The problem ->
Report each line of the listing that carries the word "white".

[Start of section]

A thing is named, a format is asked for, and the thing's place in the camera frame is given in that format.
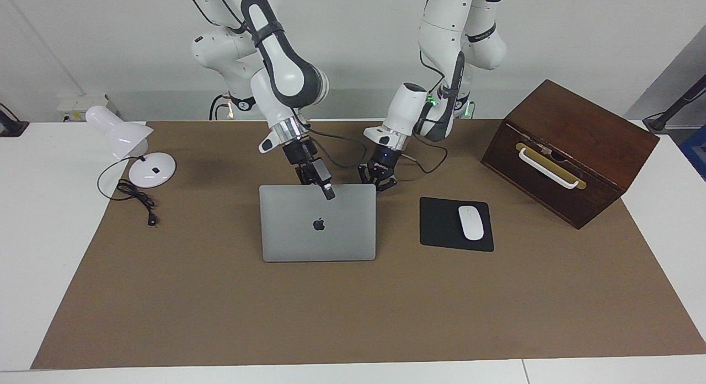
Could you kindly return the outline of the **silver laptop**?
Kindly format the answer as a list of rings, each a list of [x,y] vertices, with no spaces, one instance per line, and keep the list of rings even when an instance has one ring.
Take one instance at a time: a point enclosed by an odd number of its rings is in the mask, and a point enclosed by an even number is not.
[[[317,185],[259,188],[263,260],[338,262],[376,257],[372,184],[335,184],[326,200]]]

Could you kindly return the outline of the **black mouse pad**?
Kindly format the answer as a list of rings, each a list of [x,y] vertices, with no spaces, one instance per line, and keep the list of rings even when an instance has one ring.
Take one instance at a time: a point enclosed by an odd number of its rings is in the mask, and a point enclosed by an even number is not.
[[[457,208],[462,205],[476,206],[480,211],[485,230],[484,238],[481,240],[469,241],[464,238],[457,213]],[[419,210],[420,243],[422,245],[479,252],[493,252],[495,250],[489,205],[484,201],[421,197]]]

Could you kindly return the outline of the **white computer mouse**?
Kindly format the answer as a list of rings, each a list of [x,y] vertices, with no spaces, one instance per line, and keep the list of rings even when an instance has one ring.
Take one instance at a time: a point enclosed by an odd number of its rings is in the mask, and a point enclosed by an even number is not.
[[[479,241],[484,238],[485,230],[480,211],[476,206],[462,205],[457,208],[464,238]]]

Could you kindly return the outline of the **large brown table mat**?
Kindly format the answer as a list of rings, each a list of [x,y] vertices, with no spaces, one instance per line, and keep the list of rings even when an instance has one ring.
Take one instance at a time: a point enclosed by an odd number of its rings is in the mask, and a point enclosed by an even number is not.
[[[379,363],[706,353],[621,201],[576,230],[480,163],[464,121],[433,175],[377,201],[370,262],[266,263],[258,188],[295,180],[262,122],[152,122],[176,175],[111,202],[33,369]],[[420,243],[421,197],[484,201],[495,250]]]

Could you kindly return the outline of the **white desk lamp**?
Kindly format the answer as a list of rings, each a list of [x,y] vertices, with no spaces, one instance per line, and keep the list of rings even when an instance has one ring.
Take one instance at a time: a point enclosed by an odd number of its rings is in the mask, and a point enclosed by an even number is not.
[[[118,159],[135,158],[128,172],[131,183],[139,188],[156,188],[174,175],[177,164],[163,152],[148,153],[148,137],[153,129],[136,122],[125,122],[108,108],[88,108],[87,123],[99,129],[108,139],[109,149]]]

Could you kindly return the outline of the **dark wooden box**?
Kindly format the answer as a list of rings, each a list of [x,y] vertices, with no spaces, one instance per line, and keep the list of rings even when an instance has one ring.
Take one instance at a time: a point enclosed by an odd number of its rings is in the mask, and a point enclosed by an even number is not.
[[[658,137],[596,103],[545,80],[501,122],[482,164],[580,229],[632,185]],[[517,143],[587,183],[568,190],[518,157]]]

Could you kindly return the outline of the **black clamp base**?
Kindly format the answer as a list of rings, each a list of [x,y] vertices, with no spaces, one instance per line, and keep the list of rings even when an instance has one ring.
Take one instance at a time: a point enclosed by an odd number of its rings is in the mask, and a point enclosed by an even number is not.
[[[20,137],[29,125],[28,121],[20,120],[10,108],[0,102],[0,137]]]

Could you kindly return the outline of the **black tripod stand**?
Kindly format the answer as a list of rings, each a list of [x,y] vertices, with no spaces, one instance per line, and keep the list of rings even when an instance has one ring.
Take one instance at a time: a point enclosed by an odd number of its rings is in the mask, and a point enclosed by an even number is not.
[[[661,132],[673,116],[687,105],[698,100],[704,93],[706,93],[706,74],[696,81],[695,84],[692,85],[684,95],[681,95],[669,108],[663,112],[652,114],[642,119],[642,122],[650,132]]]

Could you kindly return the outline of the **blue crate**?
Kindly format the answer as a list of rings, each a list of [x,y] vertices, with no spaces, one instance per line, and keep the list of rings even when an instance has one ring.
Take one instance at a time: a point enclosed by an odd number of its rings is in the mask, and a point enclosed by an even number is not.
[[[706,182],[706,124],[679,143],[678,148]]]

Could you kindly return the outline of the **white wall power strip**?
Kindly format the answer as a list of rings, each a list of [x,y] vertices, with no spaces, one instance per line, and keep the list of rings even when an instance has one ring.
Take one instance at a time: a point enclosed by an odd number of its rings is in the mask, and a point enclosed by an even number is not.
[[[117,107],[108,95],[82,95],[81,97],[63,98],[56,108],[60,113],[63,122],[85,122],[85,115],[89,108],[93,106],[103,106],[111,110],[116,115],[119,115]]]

[End of section]

Exercise output ->
Could you kindly return the outline of the **white computer mouse**?
Could you kindly return the outline of the **white desk lamp**?
Could you kindly return the outline of the **white wall power strip**?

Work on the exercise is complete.